Hsiang Y H, Lihou M G, Liu L F
Department of Biological Chemistry, Johns Hopkins University School of Medicine, Baltimore, Maryland 21205.
Cancer Res. 1989 Sep 15;49(18):5077-82.
Camptothecin, which induces an unusual type of DNA damage by trapping cellular topoisomerase I on chromosomal DNA in the form of drug-enzyme-DNA cleavable complexes, inhibits DNA synthesis and specifically kills S-phase cells. Cotreatment of L1210 cells with aphidicolin, which is an inhibitor of replicative DNA polymerases, completely abolished camptothecin cytotoxicity, suggesting the involvement of DNA replication in camptothecin cytotoxicity. In order to study the role of DNA replication in drug action, a cell-free SV40 DNA replication system was used in the present study. Camptothecin inhibited SV40 DNA replication in this cell-free system only in the presence of topoisomerase I. Addition of excess purified calf thymus DNA topoisomerase I to this extract system in the presence of camptothecin resulted in severe inhibition of SV40 DNA replication and the accumulation of linearized replication products, which contained covalently bound DNA topoisomerase I. We propose that the collision between moving replication forks and camptothecin-stabilized topoisomerase I-DNA cleavable complexes results in fork arrest and possibly fork breakage, which are lethal to proliferating cells.

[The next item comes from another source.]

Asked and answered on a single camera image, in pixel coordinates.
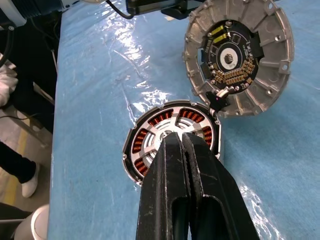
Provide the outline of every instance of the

喜树碱通过以药物 - 酶 - DNA可裂解复合物的形式将细胞拓扑异构酶I捕获在染色体DNA上,诱导一种不寻常的DNA损伤类型,抑制DNA合成并特异性杀死S期细胞。用作为复制性DNA聚合酶抑制剂的阿非科林对L1210细胞进行共处理,完全消除了喜树碱的细胞毒性,这表明DNA复制参与了喜树碱的细胞毒性作用。为了研究DNA复制在药物作用中的作用,本研究使用了无细胞的SV40 DNA复制系统。喜树碱仅在拓扑异构酶I存在的情况下,才在该无细胞系统中抑制SV40 DNA复制。在喜树碱存在下,向该提取物系统中添加过量纯化的小牛胸腺DNA拓扑异构酶I,导致SV40 DNA复制受到严重抑制,并积累了线性化的复制产物,这些产物包含共价结合的DNA拓扑异构酶I。我们提出,移动的复制叉与喜树碱稳定的拓扑异构酶I - DNA可裂解复合物之间的碰撞导致叉停滞,并可能导致叉断裂,这对增殖细胞是致命的。